**BRIEF:**
Write out each line below exactly as it appears.
····················
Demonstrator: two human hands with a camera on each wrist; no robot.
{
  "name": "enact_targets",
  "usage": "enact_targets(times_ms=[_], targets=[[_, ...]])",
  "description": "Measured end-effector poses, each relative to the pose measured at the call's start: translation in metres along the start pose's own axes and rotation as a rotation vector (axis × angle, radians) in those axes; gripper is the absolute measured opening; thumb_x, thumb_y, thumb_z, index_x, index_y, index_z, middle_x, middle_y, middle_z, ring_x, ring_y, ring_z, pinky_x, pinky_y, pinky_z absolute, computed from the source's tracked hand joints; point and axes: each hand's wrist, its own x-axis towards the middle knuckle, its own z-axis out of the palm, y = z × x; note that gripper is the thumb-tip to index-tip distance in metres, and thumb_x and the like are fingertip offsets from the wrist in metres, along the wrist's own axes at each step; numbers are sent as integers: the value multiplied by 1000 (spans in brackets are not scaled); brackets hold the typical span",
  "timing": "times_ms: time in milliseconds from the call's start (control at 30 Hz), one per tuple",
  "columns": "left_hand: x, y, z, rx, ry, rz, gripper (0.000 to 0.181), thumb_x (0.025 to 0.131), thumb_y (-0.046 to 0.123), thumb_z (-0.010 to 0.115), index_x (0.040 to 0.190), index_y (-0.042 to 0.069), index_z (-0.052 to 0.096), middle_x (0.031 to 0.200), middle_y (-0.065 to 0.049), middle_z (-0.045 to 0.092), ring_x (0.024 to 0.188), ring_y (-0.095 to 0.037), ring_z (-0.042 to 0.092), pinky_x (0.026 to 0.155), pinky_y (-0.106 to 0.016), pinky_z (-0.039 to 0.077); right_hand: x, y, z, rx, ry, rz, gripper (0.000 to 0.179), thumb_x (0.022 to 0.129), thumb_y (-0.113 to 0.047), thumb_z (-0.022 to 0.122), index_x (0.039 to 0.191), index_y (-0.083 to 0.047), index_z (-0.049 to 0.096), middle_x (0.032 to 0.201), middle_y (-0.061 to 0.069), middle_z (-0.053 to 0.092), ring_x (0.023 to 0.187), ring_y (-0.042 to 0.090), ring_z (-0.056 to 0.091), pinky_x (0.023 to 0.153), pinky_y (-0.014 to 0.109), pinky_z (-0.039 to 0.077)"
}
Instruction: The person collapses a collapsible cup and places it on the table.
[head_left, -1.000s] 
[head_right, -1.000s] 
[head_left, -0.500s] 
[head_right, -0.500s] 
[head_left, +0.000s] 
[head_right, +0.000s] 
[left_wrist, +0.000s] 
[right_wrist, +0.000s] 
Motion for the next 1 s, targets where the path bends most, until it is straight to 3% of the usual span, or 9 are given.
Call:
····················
**SOLUTION TO THIS PROBLEM:**
Demonstrator: two human hands with a camera on each wrist; no robot.
{
  "name": "enact_targets",
  "usage": "enact_targets(times_ms=[_], targets=[[_, ...]])",
  "description": "Measured end-effector poses, each relative to the pose measured at the call's start: translation in metres along the start pose's own axes and rotation as a rotation vector (axis × angle, radians) in those axes; gripper is the absolute measured opening; thumb_x, thumb_y, thumb_z, index_x, index_y, index_z, middle_x, middle_y, middle_z, ring_x, ring_y, ring_z, pinky_x, pinky_y, pinky_z absolute, computed from the source's tracked hand joints; point and axes: each hand's wrist, its own x-axis towards the middle knuckle, its own z-axis out of the palm, y = z × x; note that gripper is the thumb-tip to index-tip distance in metres, and thumb_x and the like are fingertip offsets from the wrist in metres, along the wrist's own axes at each step; numbers are sent as integers: the value multiplied by 1000 (spans in brackets are not scaled); brackets hold the typical span",
  "timing": "times_ms: time in milliseconds from the call's start (control at 30 Hz), one per tuple",
  "columns": "left_hand: x, y, z, rx, ry, rz, gripper (0.000 to 0.181), thumb_x (0.025 to 0.131), thumb_y (-0.046 to 0.123), thumb_z (-0.010 to 0.115), index_x (0.040 to 0.190), index_y (-0.042 to 0.069), index_z (-0.052 to 0.096), middle_x (0.031 to 0.200), middle_y (-0.065 to 0.049), middle_z (-0.045 to 0.092), ring_x (0.024 to 0.188), ring_y (-0.095 to 0.037), ring_z (-0.042 to 0.092), pinky_x (0.026 to 0.155), pinky_y (-0.106 to 0.016), pinky_z (-0.039 to 0.077); right_hand: x, y, z, rx, ry, rz, gripper (0.000 to 0.179), thumb_x (0.022 to 0.129), thumb_y (-0.113 to 0.047), thumb_z (-0.022 to 0.122), index_x (0.039 to 0.191), index_y (-0.083 to 0.047), index_z (-0.049 to 0.096), middle_x (0.032 to 0.201), middle_y (-0.061 to 0.069), middle_z (-0.053 to 0.092), ring_x (0.023 to 0.187), ring_y (-0.042 to 0.090), ring_z (-0.056 to 0.091), pinky_x (0.023 to 0.153), pinky_y (-0.014 to 0.109), pinky_z (-0.039 to 0.077)"
}
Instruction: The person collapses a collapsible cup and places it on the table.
[head_left, -1.000s] 
[head_right, -1.000s] 
[head_left, -0.500s] 
[head_right, -0.500s] 
[head_left, +0.000s] 
[head_right, +0.000s] 
[left_wrist, +0.000s] 
[right_wrist, +0.000s] 
Motion for the next 1 s, targets where the path bends most, until it is straight to 3% of the usual span, or 9 are given.
Call:

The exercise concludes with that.